Kisah-kisah ini juga menantang kita untuk merenungi: Di manakah kita berdiri? Apakah kita diam bersama Susana? Apakah kita menunduk bersama perempuan dalam Injil? Ataukah, tanpa sadar, kita memegang batu, menyusun kata-kata tajam, atau menghindari tanggung jawab dalam ketidakadilan? Dalam dunia yang dipenuhi vonis di ruang publik digital, di mana satu kesalahan bisa menjadi hukuman seumur hidup, Injil mengajak kita untuk menunduk sejenak, melihat tanah, dan menyadari bahwa kita semua berasal dari debu.
Yesus tidak mengatakan bahwa dosa itu tidak penting. Ia berkata, “Pergilah dan jangan berbuat dosa lagi.” Tapi Ia memulai dengan belas kasih, bukan vonis. Karena di hadapan Tuhan, belas kasih bukanlah pelemahan keadilan, melainkan jantung dari keadilan itu sendiri.
Refleksi ini bukan hanya untuk hari ini, tetapi untuk zaman kita. Dalam dunia yang cepat menghakimi dan lambat mengampuni, suara Tuhan bergema dalam keheningan, dalam doa Susana, dalam goresan di tanah, dalam wajah seorang perempuan yang diampuni. Ia memanggil kita untuk membangun dunia yang tak lagi menjadikan kelemahan sebagai alasan untuk menghancurkan, tetapi sebagai kesempatan untuk menyembuhkan.
Daftar Pustaka:
- Augustine of Hippo. Confessions. Trans. Henry Chadwick.

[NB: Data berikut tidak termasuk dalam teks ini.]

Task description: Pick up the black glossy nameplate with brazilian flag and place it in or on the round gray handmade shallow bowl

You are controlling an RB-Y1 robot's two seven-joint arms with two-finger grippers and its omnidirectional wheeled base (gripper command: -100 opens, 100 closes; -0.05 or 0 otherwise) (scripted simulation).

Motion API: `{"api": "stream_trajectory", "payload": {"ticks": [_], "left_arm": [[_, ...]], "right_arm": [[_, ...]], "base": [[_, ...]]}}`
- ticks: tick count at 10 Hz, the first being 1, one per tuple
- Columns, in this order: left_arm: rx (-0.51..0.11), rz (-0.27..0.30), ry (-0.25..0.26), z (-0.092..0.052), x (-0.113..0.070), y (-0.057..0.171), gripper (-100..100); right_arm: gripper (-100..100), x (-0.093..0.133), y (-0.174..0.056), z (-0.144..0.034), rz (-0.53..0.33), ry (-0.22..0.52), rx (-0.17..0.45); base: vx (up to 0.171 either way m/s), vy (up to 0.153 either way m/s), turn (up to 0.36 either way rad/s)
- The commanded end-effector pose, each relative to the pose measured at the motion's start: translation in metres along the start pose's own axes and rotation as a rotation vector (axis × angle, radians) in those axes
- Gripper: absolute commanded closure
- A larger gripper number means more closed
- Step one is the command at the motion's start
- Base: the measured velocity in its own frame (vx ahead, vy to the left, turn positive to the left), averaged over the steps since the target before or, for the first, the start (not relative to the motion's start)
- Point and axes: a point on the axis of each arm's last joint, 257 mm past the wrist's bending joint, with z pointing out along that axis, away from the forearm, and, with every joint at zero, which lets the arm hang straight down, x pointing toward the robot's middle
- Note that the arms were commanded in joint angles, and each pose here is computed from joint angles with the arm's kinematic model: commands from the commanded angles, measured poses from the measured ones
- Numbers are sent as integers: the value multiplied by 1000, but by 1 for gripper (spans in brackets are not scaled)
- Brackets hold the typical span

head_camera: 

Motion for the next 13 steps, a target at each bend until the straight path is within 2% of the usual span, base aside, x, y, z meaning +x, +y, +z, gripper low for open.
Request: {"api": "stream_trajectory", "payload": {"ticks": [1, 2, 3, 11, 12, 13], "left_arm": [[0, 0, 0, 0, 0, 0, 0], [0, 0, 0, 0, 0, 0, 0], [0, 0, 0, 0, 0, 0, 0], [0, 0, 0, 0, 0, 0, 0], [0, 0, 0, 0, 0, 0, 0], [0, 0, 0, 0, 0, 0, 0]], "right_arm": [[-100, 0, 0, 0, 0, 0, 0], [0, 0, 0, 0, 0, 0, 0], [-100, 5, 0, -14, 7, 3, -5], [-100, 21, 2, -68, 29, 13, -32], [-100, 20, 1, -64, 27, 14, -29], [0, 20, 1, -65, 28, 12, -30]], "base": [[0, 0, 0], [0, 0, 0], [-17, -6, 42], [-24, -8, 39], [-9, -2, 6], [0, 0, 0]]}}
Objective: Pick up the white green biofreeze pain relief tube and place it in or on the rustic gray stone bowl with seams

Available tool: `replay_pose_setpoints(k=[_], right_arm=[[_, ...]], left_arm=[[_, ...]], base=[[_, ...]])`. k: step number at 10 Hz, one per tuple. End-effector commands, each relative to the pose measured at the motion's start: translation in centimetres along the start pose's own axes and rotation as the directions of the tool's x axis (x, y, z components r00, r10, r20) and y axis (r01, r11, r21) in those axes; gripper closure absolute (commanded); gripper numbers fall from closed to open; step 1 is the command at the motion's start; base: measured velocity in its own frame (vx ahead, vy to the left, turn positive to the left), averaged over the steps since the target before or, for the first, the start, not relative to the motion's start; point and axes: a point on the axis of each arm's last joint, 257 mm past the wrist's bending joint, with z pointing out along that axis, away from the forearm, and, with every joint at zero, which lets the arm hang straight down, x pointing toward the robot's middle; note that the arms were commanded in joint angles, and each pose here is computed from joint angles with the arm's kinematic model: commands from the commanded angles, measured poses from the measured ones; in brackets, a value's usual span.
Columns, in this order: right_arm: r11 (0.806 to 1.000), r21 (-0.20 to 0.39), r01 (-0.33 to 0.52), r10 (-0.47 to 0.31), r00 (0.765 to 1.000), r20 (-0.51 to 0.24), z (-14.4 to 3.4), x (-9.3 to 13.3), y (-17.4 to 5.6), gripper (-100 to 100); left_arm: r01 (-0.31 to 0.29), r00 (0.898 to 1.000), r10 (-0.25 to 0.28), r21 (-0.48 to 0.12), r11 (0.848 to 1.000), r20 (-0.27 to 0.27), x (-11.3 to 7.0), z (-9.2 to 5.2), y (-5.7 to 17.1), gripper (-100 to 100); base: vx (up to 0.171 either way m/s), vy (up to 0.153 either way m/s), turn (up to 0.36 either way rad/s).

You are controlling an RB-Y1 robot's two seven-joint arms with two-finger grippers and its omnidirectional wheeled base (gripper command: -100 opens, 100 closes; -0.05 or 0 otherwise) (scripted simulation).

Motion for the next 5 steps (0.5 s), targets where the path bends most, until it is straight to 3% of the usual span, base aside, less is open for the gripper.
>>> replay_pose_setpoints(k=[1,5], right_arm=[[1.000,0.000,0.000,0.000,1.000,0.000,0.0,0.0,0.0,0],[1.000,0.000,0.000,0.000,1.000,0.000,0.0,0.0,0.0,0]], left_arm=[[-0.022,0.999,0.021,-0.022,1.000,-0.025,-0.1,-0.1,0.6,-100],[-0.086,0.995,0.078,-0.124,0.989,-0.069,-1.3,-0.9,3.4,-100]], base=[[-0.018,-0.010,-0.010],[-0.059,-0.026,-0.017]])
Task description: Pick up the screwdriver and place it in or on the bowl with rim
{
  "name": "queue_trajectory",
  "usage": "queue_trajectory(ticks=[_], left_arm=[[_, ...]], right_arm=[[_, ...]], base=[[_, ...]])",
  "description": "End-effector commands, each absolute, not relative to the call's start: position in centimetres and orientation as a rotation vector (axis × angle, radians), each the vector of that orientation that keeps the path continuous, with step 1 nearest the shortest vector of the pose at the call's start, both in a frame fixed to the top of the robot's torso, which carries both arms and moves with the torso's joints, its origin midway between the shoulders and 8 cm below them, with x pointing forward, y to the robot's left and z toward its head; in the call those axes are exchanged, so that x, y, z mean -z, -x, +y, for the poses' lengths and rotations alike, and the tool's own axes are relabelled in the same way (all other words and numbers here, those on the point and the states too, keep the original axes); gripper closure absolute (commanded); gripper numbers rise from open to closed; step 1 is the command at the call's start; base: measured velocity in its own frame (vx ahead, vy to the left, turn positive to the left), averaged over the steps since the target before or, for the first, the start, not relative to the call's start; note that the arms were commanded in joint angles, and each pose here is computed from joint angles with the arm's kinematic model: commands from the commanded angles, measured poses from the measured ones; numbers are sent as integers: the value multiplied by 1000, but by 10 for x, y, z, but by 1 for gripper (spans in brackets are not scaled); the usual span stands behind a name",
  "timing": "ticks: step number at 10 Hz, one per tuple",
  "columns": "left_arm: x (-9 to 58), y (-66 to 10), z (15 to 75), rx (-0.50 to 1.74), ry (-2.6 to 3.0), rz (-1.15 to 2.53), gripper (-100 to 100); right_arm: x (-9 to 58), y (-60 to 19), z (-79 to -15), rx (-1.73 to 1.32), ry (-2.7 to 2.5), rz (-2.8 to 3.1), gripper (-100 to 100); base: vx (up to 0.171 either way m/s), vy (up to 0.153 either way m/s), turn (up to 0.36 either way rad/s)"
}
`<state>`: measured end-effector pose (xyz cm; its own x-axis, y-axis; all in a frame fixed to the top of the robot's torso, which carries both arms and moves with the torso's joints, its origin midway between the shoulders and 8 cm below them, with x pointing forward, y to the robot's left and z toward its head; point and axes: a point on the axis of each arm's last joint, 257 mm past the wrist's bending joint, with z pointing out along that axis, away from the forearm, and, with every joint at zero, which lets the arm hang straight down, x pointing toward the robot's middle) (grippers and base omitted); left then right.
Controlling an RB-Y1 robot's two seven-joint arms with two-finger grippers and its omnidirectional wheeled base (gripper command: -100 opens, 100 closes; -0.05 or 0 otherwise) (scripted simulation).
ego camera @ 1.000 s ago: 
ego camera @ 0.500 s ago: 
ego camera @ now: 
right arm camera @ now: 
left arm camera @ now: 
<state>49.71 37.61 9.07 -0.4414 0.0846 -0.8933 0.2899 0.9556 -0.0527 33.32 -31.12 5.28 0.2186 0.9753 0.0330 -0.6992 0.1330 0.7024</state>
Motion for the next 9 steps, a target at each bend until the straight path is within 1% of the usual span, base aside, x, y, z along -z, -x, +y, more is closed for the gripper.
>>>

Oxford University Press, 1991 (asli ditulis ca. 397 AD).
- Brueggemann, Walter. The Prophetic Imagination. Fortress Press, 2001.
- Ignatius Press. The Navarre Bible: Daniel. Ignatius Press, 2005.
- Brown, Raymond E. The Gospel According to John I-XII. Yale University Press, 1966.
- Keener, Craig S. The Gospel of John: A Commentary. Baker Academic, 2003.
- Benedict XVI (Joseph Ratzinger). Jesus of Nazareth: Holy Week. Ignatius Press, 2011.